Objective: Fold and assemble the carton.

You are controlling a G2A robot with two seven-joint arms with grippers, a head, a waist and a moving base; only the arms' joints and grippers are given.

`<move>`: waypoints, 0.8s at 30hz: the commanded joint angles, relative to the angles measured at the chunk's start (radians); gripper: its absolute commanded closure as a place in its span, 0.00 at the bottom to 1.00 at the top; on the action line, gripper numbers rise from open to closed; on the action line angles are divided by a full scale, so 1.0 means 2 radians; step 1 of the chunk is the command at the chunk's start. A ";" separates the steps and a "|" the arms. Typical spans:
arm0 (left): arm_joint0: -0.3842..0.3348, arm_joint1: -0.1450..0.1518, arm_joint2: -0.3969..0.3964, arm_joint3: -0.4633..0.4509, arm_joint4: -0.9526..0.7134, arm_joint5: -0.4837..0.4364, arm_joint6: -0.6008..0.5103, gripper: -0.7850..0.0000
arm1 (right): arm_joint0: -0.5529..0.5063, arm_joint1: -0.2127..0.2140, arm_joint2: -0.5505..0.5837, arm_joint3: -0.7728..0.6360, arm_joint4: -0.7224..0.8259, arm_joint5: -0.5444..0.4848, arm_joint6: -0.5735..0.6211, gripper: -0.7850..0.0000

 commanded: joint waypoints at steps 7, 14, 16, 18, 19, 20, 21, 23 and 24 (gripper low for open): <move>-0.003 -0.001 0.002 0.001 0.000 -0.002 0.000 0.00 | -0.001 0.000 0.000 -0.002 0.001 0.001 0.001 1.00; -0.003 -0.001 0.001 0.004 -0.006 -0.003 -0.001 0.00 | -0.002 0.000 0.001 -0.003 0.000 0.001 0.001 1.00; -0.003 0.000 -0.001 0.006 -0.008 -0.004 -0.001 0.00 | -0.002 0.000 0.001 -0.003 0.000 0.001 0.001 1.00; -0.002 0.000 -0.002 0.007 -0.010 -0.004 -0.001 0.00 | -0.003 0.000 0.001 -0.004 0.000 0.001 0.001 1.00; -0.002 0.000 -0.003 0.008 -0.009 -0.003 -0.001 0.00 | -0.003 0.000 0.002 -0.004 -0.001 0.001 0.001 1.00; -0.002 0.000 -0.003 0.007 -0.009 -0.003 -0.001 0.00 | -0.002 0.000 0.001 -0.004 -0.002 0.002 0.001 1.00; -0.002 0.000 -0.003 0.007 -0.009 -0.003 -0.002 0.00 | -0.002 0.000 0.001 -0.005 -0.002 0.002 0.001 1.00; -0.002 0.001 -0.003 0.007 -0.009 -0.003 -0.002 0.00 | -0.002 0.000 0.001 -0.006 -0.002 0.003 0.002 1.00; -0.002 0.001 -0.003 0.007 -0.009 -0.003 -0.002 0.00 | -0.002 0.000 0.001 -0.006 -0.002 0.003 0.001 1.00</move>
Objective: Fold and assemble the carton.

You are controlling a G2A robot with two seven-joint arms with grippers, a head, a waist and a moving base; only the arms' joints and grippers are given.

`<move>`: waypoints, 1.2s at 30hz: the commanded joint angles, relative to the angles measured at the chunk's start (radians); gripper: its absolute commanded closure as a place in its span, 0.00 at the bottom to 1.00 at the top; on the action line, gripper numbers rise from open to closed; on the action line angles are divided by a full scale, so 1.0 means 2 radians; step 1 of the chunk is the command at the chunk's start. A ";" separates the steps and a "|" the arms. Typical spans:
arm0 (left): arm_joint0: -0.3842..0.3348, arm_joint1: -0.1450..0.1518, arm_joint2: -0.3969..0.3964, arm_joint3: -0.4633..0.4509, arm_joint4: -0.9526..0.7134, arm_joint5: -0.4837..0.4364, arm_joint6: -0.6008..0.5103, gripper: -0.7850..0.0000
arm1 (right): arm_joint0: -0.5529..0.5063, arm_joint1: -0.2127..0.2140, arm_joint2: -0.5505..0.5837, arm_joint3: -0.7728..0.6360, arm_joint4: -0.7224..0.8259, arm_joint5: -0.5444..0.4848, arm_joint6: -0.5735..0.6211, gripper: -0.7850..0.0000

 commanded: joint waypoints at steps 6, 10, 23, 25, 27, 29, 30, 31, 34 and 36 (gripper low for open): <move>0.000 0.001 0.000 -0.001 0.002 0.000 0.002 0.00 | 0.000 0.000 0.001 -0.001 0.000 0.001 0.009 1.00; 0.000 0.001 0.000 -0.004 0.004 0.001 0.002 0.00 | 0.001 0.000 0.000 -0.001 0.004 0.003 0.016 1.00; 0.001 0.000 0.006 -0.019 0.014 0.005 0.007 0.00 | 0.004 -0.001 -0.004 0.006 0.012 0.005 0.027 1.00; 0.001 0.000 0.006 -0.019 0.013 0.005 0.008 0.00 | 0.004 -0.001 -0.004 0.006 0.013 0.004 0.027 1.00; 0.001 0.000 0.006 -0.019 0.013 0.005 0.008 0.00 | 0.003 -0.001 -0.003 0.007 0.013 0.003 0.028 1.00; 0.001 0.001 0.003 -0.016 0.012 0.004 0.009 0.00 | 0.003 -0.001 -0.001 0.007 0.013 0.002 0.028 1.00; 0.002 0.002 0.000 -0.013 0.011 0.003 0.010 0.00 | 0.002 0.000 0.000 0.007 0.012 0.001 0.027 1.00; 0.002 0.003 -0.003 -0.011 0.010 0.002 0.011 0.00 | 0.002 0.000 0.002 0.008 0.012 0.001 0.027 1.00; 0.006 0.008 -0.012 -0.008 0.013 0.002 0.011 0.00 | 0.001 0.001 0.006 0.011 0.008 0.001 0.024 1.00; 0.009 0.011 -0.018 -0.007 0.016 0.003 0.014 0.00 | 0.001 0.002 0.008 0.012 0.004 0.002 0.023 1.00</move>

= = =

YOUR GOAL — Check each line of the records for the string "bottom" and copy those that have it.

FINISHED EXERCISE —
`<move>`: waypoints, 0.8s at 30hz: the commanded joint angles, relative to the angles measured at the chunk's start (radians); gripper: its absolute commanded closure as a place in its span, 0.00 at the bottom to 1.00 at the top; on the action line, gripper numbers rise from open to closed; on the action line angles are divided by a full scale, so 1.0 means 2 radians; step 1 of the chunk is the command at the chunk's start. A ";" separates the steps and a "|" the arms. Typical spans:
`<move>`: waypoints, 1.2s at 30hz: the commanded joint angles, relative to the angles measured at the chunk's start (radians); gripper: its absolute commanded closure as a place in its span, 0.00 at the bottom to 1.00 at the top; on the action line, gripper numbers rise from open to closed; on the action line angles are divided by a full scale, so 1.0 means 2 radians; step 1 of the chunk is the command at the chunk's start. A ";" separates the steps and a "|" the arms. Typical spans:

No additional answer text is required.